[Stored items from a collection]

BEGIN

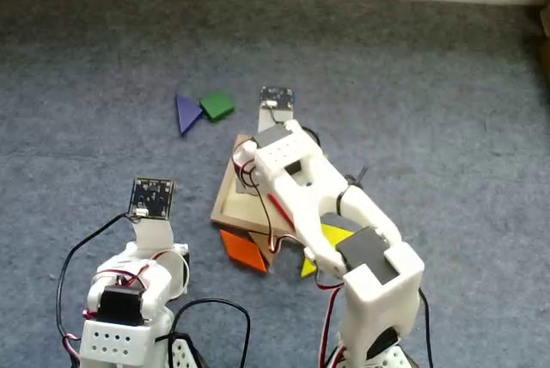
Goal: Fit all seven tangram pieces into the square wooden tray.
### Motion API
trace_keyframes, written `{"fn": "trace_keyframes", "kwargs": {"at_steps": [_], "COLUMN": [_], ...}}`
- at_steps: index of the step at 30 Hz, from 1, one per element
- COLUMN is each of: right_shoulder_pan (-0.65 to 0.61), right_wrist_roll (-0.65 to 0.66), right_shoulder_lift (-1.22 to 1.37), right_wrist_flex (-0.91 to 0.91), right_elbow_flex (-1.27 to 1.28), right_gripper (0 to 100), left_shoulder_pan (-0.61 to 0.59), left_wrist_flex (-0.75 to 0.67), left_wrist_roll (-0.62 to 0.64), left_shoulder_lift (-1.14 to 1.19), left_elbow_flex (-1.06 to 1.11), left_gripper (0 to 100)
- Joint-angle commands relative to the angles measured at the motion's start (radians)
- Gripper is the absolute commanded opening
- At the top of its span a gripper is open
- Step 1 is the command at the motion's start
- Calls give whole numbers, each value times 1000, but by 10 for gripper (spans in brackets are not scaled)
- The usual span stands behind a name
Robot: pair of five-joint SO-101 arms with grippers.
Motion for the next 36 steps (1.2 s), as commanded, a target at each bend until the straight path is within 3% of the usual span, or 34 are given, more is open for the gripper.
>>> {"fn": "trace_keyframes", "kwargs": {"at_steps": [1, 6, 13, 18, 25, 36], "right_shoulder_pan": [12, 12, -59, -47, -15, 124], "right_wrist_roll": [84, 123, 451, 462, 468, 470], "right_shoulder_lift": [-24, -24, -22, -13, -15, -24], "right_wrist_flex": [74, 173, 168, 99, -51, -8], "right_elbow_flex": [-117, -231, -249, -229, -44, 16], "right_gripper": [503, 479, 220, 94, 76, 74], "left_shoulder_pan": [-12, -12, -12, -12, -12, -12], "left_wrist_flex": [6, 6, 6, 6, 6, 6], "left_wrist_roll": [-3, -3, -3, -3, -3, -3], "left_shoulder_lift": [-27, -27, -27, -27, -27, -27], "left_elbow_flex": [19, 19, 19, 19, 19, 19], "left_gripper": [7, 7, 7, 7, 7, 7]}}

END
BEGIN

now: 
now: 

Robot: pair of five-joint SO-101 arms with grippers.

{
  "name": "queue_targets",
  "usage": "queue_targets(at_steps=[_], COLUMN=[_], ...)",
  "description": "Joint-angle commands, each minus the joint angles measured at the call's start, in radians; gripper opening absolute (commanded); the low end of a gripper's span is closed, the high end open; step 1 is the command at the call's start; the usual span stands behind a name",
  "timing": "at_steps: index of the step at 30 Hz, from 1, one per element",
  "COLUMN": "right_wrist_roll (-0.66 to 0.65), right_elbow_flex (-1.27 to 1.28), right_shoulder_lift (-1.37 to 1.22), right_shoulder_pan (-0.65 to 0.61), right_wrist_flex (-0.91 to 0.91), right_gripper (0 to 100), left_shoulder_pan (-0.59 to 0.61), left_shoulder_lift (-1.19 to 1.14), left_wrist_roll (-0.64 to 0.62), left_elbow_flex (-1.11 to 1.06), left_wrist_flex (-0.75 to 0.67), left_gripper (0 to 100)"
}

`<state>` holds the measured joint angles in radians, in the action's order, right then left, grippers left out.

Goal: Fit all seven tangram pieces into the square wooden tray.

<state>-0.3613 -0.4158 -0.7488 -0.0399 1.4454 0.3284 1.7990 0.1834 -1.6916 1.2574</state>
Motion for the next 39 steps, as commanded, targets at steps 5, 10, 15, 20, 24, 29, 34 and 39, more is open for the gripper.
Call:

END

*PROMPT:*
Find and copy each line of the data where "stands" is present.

*EXERCISE RESULT:*
- The usual span stands behind a name
  "description": "Joint-angle commands, each minus the joint angles measured at the call's start, in radians; gripper opening absolute (commanded); the low end of a gripper's span is closed, the high end open; step 1 is the command at the call's start; the usual span stands behind a name",

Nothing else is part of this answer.